The Moon administration has also become North Korea’s advocate by advocating for a peace declaration. Such a declaration is a meaningless gesture; a peace treaty should only come after progress in reducing North Korea’s nuclear threat, missile threat, and conventional force threat to the allies.

Divergence on North Korea Policy: A Challenge to the Alliance

President Moon’s prioritization of improving inter-Korean relations over denuclearization puts him at odds with the long-standing U.S. emphasis on eliminating the North Korean nuclear threat. Washington and Seoul have increasingly divergent assessments of the North Korean threat and the policy for responding to Pyongyang’s nuclear, missile, and conventional threats.

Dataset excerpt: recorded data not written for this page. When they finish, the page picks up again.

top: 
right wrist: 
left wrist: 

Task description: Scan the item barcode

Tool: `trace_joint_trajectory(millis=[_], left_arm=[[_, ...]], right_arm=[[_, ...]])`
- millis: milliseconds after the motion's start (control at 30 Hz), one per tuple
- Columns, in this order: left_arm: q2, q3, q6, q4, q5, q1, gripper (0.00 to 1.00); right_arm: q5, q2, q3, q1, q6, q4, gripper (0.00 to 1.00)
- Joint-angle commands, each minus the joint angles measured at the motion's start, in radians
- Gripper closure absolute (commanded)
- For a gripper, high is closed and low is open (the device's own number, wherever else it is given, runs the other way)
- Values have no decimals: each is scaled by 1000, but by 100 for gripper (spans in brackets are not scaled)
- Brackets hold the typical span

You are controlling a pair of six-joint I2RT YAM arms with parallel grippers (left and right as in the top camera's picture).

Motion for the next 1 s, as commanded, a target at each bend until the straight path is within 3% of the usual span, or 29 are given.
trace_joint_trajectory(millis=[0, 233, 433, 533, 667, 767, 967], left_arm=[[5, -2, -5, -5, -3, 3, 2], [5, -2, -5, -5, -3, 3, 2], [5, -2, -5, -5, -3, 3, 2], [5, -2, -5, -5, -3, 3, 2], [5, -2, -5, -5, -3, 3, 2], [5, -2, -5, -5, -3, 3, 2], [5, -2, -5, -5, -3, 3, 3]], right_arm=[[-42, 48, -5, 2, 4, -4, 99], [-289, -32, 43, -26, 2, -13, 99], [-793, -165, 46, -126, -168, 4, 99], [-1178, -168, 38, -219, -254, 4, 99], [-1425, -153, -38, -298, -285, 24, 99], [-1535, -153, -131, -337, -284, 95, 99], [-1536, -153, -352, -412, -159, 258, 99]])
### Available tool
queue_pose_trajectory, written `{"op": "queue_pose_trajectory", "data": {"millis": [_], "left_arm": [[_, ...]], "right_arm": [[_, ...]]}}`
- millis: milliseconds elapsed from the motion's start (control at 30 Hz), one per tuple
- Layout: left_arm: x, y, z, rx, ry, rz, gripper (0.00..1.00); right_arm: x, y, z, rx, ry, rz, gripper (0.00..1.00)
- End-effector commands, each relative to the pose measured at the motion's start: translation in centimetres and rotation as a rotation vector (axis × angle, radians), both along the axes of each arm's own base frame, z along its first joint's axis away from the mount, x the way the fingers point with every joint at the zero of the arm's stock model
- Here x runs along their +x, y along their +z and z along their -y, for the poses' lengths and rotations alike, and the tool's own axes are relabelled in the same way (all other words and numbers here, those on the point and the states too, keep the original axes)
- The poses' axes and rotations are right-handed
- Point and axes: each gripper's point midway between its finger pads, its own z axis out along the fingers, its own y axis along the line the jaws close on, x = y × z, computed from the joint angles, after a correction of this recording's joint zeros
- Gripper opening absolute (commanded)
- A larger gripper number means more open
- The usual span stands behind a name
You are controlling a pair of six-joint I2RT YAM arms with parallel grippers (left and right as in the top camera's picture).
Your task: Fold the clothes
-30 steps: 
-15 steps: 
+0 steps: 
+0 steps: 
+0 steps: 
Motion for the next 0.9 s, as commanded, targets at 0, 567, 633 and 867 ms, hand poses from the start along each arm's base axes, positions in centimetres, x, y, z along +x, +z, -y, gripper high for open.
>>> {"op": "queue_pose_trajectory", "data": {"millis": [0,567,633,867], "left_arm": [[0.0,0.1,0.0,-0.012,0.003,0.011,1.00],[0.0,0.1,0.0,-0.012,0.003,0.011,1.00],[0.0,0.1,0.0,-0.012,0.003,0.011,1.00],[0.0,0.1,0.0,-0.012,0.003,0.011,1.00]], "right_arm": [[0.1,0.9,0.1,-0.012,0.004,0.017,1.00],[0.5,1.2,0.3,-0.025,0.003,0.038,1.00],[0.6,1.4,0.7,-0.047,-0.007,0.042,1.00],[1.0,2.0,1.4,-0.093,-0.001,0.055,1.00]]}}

Policy differences were so great that it became impossible for them to remain out of the public eye. A U.S.–South Korea working group was created to encourage bilateral consultations rather than post-fact notifications and announcements. Secretary of State Michael Pompeo described the working group as making “sure that we don’t talk past each other, that we don’t take an action or the South Koreans don’t take an action that the other is unaware of or hasn’t had a chance to comment on or provide their thoughts.”REF

Seoul Advocates Economic Benefits for Pyongyang. President Moon resurrected the progressive “sunshine policy,” under which extensive benefits are promised or provided to North Korea in hopes that doing so will eventually induce Pyongyang to moderate its hostile policies. The Moon administration promised a lengthy and ever-growing list of economic benefits to North Korea despite the absence of any progress on denuclearization. All of Seoul’s economic plans would violate U.N. sanctions, U.S. laws, or both.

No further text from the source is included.